Readers will remember that in light of the Finance Bill 2019, which proposed an amendment to the Bank of Mauritius Act with a view to utilising the central bank’s Special Reserve Fund for repaying Government’s external debt, the view had already been expressed in different quarters and in the columns of this paper that the proposed amendment was not compatible with the notion of independence inherent in the legal provisions of the BOM Act and that it would undermine the Bank’s credibility for the proper conduct of monetary policy.

One would also expect the proposed utilization of the official foreign reserves of the BOM in any corporation or company ‘set up for the purpose of facilitating economic development’ would cause much more disapproval. Dissenting views are already being heard about what are perceived to be some dangerous provisions of the Bill, which would give the government a blank cheque to print money with little by way of safeguards to manage this exceptional public funding to prevent abuse and protect the public interest. It has also been argued that the BOM had been ‘one of the rare central banks whose founders were farsighted enough to enable it to fund “development-related” projects with full accountability unaffected as it was the Minister of Finance (himself accountable to the Assembly) who was required to approve any such project’. There was thus, it is felt, no need to amend the BOM Act to take on the Covid rescue plan.

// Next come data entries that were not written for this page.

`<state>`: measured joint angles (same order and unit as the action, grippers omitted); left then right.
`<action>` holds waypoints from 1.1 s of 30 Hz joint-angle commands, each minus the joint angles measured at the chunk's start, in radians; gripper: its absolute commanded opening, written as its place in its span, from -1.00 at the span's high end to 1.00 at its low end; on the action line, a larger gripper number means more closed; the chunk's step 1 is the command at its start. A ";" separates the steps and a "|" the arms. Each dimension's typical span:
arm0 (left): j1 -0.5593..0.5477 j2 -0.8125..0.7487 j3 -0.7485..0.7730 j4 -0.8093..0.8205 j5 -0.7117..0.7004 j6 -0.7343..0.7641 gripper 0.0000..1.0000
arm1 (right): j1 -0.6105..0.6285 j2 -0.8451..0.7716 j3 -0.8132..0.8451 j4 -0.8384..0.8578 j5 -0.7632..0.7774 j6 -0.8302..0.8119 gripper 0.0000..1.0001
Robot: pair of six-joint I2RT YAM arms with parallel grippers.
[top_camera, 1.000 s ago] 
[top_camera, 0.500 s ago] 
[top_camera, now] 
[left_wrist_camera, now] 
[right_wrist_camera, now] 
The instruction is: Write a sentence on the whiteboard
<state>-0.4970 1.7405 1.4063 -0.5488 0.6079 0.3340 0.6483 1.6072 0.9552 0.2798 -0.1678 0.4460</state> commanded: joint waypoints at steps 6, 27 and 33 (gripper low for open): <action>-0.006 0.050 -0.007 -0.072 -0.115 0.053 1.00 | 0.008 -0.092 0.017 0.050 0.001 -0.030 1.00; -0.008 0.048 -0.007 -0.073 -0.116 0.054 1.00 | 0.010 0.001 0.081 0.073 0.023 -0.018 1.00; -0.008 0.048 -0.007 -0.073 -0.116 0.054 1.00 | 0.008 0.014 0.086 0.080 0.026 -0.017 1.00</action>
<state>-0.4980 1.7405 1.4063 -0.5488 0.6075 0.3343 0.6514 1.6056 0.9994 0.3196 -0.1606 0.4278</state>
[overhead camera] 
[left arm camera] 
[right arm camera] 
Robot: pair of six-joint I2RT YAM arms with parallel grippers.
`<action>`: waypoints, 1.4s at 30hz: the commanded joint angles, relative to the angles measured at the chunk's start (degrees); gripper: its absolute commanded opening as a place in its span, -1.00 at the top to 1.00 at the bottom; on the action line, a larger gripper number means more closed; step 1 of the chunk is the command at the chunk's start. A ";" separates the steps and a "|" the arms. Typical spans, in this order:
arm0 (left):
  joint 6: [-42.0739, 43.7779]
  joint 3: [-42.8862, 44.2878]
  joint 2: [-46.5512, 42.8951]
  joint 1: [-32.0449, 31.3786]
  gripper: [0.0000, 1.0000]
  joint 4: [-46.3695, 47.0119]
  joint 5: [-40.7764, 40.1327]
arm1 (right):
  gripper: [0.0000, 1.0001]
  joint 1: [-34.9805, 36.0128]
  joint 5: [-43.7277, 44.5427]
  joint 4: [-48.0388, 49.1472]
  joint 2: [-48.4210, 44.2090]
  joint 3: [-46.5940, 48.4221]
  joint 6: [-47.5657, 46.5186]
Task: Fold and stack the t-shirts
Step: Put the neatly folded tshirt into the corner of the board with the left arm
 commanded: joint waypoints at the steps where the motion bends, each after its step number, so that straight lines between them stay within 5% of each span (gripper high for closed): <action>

Former Finance minister Rama Sithanen seems to hold a different view. He says in today’s interview that ‘we should throw away some taboos and consider some unconventional financing methods which other countries have embraced’, and goes on to suggest that in the exceptional testing times in the wake of Covid-19 the ‘Minister of Finance simply has no choice than to depend on the two reserves of the Central Bank and on its electronic money transfer machine to save the country from both an economic and a social crisis. All countries are doing it – from the US and the UK to the EU and Japan’.

There are obviously different perspectives to this issue. We would like to think that the recourse to the BOM to save the economy has not been taken lightly and would not serve any objective contrary to the public interest. The critical issue in this transaction is rigorous oversight, preferably through a parliamentary mechanism as suggested by Rama Sithanen. Were such a mechanism to be adopted, as well as any other ideas offered in a spirit of genuine collaboration, this will no doubt go a long way towards facilitating wider acceptance of the amendments being proposed – with the important caveat that this should be a one-off measure.